◆ Problem description
Look below for the line holding "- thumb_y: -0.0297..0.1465" and the line holding "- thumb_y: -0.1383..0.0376". Repeat those two and everything between, exactly.
*** Block opens ***
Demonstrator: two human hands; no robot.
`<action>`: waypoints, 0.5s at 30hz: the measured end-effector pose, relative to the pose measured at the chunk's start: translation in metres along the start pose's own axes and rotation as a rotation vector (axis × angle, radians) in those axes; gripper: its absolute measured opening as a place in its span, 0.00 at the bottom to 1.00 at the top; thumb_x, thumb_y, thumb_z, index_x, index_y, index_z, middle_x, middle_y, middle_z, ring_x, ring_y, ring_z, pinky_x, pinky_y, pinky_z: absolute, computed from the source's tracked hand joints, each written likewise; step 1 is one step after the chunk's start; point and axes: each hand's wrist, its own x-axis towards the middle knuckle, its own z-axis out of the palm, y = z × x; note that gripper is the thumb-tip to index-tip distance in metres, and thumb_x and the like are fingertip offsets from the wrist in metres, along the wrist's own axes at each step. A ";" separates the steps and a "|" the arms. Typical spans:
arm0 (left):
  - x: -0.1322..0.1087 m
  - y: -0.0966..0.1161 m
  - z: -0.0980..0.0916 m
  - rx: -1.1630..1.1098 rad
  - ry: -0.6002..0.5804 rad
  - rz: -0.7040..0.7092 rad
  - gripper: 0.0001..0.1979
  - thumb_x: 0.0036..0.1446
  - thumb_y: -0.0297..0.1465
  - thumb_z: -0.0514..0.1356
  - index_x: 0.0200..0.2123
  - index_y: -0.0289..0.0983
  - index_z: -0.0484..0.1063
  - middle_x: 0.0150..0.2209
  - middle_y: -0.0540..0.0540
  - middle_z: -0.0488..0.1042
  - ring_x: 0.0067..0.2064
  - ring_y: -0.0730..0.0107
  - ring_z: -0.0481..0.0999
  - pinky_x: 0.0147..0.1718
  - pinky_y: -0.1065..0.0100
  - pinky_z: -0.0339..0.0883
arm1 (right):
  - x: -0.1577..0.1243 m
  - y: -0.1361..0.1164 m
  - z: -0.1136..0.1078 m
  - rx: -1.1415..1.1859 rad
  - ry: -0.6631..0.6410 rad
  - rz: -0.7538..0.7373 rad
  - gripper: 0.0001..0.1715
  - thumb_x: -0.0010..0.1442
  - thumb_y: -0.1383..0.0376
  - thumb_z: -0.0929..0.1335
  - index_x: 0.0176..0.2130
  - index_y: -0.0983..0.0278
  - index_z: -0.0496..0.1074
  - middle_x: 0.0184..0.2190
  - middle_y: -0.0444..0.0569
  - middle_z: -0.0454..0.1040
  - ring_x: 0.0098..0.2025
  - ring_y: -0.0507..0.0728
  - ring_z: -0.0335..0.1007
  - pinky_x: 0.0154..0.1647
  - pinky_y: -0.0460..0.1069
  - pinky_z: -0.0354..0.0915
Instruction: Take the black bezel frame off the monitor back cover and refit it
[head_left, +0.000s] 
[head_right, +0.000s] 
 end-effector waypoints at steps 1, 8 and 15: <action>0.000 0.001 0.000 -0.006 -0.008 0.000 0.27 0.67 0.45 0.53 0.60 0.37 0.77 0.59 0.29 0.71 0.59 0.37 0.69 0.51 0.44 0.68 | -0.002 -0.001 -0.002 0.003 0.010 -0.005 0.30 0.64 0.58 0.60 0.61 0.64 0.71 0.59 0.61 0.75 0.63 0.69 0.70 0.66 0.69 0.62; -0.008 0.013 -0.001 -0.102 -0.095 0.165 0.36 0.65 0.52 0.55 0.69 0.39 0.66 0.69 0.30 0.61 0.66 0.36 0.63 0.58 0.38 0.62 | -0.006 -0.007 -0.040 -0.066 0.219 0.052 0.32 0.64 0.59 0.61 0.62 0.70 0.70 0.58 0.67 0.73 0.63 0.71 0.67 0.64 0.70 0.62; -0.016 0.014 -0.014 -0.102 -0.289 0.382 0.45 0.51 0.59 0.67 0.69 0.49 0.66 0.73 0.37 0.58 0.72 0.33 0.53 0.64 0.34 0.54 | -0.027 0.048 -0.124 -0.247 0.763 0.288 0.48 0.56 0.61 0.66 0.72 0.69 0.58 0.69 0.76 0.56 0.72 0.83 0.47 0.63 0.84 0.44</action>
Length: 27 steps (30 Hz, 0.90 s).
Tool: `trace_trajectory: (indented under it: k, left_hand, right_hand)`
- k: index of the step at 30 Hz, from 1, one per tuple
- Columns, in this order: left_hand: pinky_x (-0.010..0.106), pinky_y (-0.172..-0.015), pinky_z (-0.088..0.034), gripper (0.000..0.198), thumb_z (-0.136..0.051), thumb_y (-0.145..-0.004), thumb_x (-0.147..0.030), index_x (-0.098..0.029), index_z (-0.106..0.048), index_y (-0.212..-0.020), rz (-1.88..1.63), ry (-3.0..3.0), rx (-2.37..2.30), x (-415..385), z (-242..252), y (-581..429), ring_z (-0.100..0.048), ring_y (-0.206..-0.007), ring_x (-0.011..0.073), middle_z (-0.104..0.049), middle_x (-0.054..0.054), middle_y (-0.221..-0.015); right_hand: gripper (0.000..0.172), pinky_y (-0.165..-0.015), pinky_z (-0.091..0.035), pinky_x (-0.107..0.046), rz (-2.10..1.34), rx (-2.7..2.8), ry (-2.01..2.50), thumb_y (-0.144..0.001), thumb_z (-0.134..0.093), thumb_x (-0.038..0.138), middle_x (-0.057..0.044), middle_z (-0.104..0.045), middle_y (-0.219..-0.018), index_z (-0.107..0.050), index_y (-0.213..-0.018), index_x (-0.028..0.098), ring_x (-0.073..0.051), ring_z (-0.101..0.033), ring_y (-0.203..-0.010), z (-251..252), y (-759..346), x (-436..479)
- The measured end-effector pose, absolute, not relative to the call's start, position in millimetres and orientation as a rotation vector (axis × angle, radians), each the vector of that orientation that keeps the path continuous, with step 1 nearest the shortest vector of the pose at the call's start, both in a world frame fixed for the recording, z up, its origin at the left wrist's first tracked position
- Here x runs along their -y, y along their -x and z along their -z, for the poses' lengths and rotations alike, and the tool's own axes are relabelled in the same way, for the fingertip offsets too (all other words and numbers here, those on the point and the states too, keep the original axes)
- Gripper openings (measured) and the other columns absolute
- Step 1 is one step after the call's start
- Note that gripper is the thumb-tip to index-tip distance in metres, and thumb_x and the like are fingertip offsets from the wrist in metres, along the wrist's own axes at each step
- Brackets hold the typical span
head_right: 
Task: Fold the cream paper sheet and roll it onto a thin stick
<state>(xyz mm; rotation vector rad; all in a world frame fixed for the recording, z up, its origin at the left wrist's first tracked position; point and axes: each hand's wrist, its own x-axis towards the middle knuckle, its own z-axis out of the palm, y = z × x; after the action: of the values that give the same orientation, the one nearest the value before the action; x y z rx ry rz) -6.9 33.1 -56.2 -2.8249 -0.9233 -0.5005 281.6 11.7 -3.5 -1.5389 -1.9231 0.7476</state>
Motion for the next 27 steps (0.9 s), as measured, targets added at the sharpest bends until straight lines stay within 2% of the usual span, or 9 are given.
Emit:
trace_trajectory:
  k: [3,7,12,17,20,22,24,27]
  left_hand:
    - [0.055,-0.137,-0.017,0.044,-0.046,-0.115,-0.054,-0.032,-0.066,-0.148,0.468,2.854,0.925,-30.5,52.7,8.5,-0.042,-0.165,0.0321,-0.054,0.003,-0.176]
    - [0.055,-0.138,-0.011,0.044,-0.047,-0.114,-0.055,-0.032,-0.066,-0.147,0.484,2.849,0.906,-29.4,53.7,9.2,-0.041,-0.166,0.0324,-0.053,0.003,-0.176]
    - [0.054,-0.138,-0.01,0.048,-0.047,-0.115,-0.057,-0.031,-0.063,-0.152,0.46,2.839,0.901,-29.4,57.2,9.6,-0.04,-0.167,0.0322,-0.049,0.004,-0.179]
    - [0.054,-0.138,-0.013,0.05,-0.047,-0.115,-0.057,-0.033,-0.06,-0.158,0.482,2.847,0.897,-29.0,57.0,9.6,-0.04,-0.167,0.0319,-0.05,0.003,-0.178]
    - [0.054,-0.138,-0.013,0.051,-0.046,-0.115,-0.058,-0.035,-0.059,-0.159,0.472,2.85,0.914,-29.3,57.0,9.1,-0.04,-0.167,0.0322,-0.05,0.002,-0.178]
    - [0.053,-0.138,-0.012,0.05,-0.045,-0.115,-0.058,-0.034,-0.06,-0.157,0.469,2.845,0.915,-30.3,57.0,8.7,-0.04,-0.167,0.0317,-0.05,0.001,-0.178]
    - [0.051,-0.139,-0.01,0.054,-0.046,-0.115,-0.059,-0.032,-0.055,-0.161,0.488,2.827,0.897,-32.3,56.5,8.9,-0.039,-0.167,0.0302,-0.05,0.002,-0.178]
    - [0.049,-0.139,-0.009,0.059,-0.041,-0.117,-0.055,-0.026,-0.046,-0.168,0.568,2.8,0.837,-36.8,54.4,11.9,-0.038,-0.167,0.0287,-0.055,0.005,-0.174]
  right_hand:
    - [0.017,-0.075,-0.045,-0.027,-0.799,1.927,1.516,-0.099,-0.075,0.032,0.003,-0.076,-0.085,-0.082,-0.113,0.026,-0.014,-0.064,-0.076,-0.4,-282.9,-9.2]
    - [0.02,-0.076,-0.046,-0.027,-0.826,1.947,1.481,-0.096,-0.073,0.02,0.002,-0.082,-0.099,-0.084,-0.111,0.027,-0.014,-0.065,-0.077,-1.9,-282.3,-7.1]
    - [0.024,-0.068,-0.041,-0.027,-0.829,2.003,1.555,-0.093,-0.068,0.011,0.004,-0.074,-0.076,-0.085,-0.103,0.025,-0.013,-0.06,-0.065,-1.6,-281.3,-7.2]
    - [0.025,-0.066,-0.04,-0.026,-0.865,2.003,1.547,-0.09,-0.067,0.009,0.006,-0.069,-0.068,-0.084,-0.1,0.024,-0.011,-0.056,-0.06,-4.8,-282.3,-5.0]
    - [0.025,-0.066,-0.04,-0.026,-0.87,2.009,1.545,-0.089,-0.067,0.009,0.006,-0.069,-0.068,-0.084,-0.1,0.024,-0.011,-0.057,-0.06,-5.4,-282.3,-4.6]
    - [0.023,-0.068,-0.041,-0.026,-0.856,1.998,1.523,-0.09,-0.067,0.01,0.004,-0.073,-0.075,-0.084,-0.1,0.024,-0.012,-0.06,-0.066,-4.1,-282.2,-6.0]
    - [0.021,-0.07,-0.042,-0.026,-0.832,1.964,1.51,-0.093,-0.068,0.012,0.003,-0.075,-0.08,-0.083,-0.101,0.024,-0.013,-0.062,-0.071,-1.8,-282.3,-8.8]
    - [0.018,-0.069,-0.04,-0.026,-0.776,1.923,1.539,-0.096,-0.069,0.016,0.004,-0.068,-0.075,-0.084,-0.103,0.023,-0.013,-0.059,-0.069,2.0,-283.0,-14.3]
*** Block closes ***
◆ Answer to this exercise
  - thumb_y: -0.0297..0.1465
  - thumb_z: -0.0514..0.1356
  - index_x: 0.0200..0.2123
  - index_y: -0.0289..0.0983
  - index_z: -0.0484..0.1063
  - middle_x: 0.0150..0.2209
  - middle_y: -0.0540..0.0540
  - middle_z: -0.0488..0.1042
  - ring_x: 0.0067..0.2064
  - ring_y: -0.0730..0.0107
  - ring_z: -0.0481..0.0999
  - pinky_x: 0.0147..0.1718
  - pinky_y: -0.1065..0.0100
  - pinky_z: -0.0339..0.0883
arm1 (right):
  - x: -0.1577..0.1243 m
  - y: -0.1361..0.1164 m
  - z: -0.1136..0.1078 m
  - rx: -1.1415..1.1859 rad
  - ry: -0.6631..0.6410 rad
  - rz: -0.7538..0.7373 rad
  - gripper: 0.0001..0.1715
  - thumb_x: -0.0010..0.1442
  - thumb_y: -0.1383..0.0376

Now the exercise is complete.